In the listing below, locate the lines that hold "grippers" and copy them.

------ Input data ------

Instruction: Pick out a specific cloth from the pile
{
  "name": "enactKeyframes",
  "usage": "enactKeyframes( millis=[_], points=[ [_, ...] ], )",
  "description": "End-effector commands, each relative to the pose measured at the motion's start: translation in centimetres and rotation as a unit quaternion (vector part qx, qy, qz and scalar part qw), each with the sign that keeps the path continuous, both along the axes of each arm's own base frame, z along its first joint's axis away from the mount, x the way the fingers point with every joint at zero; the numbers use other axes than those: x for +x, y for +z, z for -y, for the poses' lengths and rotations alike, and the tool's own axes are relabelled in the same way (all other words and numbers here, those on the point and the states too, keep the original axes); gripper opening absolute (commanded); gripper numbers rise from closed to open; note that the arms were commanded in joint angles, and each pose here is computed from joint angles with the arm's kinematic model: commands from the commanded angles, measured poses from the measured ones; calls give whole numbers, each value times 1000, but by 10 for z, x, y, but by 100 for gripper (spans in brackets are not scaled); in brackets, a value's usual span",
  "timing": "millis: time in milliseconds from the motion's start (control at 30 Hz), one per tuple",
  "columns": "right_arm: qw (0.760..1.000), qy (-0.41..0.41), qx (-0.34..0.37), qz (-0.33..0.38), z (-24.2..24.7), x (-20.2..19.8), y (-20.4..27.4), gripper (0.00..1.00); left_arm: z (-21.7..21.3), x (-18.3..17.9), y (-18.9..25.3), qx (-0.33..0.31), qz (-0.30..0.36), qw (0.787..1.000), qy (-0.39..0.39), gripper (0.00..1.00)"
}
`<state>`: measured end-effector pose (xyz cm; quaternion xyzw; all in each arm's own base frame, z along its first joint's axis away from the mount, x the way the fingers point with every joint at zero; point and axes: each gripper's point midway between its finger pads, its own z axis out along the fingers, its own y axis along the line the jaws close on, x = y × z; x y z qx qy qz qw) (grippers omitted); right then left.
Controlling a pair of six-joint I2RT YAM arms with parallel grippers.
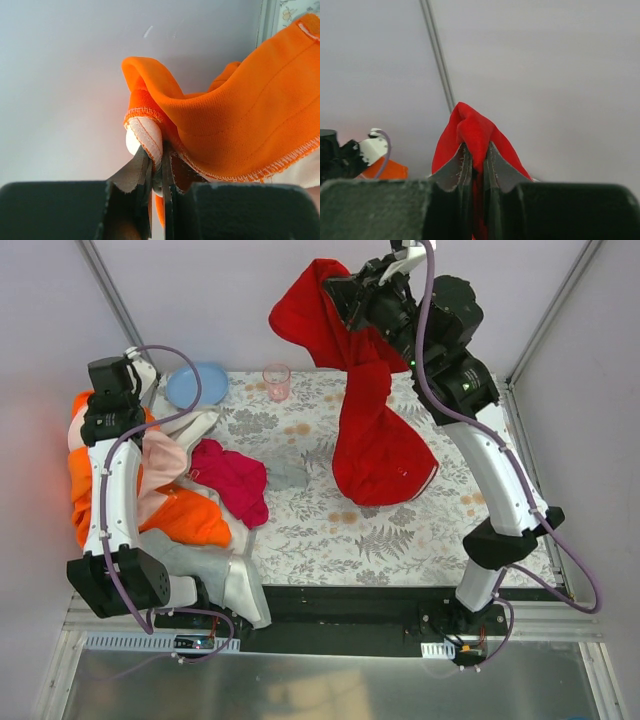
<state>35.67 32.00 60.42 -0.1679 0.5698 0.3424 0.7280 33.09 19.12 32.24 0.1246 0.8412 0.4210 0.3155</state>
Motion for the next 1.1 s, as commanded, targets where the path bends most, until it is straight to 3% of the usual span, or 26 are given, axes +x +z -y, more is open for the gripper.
enactKeyframes(
  millis=[0, 100, 167, 200, 233, 333, 433, 500, 600, 733, 800, 867, 1000, 1067],
  points=[
    [988, -103, 50, 104, 80, -13, 75, 0, -4, -5, 2, 9, 4, 1000, 3, 0],
    [978, -178, 59, 88, 139, 12, 76, 0, 2, -4, -15, -1, -30, 999, -16, 0],
    [968, -229, 63, 83, 182, 25, 76, 0, 9, -5, -28, -13, -51, 998, -29, 28],
    [962, -253, 61, 80, 198, 30, 75, 0, 15, -9, -37, -27, -71, 996, -39, 48],
    [954, -284, 57, 83, 221, 35, 76, 0, 23, -13, -44, -46, -86, 994, -50, 62],
    [928, -357, 59, 89, 273, 49, 77, 0, 58, -24, -57, -127, -119, 980, -99, 77],
    [901, -413, 81, 103, 320, 77, 77, 0, 117, -44, -63, -253, -154, 936, -189, 83],
    [885, -435, 97, 132, 346, 91, 83, 0, 143, -51, -59, -298, -163, 915, -218, 84],
    [866, -461, 111, 161, 373, 114, 85, 0, 160, -54, -59, -323, -170, 903, -228, 84],
    [838, -471, 166, 219, 417, 120, 101, 0, 162, -47, -63, -330, -176, 903, -212, 86],
    [845, -460, 158, 222, 423, 131, 93, 0, 160, -44, -64, -330, -180, 905, -202, 88],
    [865, -453, 130, 175, 424, 162, 59, 0, 162, -40, -65, -336, -180, 903, -198, 89],
    [913, -403, 56, 15, 407, 227, -61, 0, 171, -33, -60, -344, -173, 900, -205, 90],
    [918, -387, 47, -68, 401, 242, -130, 0, 176, -31, -60, -342, -176, 899, -212, 90]
  ],
)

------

> _Result for this task_:
`<state>`: measured end-effector pose (xyz cm; quaternion xyzw; all in each arm's own base frame, z along its first joint's axis away from the mount, x the way the fingers point with every joint at zero; point and axes: each gripper's point midway between its finger pads, its own z axis out along the fingers, its own y axis along the line the jaws close on, x = y × z; x y z qx qy qz qw) (grippers omitted); right then left.
Controlling a pair of six-joint I2RT YAM arms with parallel grippers.

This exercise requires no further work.